HEALTH NEWS:A RELATIVELY high proportion of deliberate self-harm patients across the State's four HSE areas leave hospital emergency departments before receiving an assessment, according to the National Registry of Deliberate Self Harm (NRDSH).
The registry also shows a wide variation in after care following deliberate self-harm across the four HSE areas.
Since 2002, the NRDSH has recorded presentations of self- harm to general hospital emergency departments in the Republic.
Over the seven-year period running from 2002-2008, there were, on average, about 11,000 presentations of deliberate self- harm to hospitals involving 8,500 individuals.
The registry showed that after care following deliberate self-harm varied by self-harm method which partly reflected the lethality of the method involved and associated psychiatric problems.
There were relatively high levels of psychiatric admission among patients who had used more lethal self-harm methods such as attempted hanging (32 per cent) and attempted drowning (25 per cent).
However, of particular concern was the finding that a relatively high proportion of self-harm patients using highly lethal self-harm methods left the emergency department before receiving assessment.
These new findings from the registry were reported in the latest research bulletin of the National Suicide Research Foundation.
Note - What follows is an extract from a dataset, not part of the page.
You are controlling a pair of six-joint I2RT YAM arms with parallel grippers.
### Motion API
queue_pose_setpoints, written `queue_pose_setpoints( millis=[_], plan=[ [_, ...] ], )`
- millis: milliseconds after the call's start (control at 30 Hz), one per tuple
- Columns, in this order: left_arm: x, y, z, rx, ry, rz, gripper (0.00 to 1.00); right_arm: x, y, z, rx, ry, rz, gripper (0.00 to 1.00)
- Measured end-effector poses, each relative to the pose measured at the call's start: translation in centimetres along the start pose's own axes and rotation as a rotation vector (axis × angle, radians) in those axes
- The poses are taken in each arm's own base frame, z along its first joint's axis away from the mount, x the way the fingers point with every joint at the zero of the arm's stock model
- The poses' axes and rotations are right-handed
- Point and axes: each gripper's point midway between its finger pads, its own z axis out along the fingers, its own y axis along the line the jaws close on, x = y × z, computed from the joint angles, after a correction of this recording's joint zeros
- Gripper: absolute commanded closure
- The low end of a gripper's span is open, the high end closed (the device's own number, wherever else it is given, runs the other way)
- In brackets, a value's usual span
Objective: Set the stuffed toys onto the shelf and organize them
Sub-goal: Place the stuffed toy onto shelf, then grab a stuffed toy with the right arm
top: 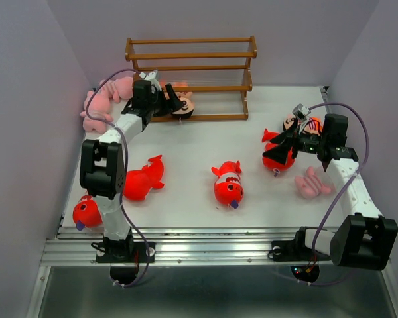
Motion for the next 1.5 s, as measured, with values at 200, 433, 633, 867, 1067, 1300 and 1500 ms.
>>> queue_pose_setpoints(
  millis=[200,433,633,867,1067,1300,1500],
  plan=[
    [1.7,0.2,-3.3,-0.027,0.035,0.034,0.16,0.0,0.0,0.0,0.000,0.000,-0.007,0.00],
    [-1.5,-3.7,-11.8,0.009,-0.101,0.162,0.16,0.4,-0.6,0.0,0.026,0.009,-0.021,0.00],
    [-2.4,-7.2,-20.4,0.079,-0.302,0.283,0.11,1.2,-1.9,-0.2,0.094,0.034,-0.038,0.00],
    [1.5,-5.6,-23.8,0.054,-0.353,0.355,0.11,1.7,-5.5,-2.0,0.257,0.051,-0.045,0.00],
    [3.3,-3.5,-24.2,-0.031,-0.311,0.354,0.11,3.3,-10.9,-5.3,0.492,0.060,0.109,0.00],
    [2.8,-3.7,-24.9,-0.039,-0.342,0.360,0.11,3.2,-15.8,-8.7,0.836,-0.024,0.259,0.00],
    [2.9,-3.6,-25.0,-0.045,-0.339,0.358,0.11,2.5,-20.0,-10.9,1.061,-0.150,0.378,0.00]
  ],
)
The foundation has highlighted the need for “further development of more uniform assessment procedures and evidence- based interventions specifically targeting patients who repeatedly engage in deliberate self- harm” in addition to increased resources and services for all deliberate self-harm patients.
It also recommends that minimum guidelines be implemented for the assessment of deliberate self-harm patients in line with the guidelines of the National Institute of Clinical Excellence (NICE) in the UK and in accordance with the priorities of Reach Out, the national strategy for action on suicide prevention.
Since 2004, the rates of deliberate self-harm decreased slightly among both men and women in Ireland, according to the National Registry.
But in 2007 and 2008, rates increased again among both men and women.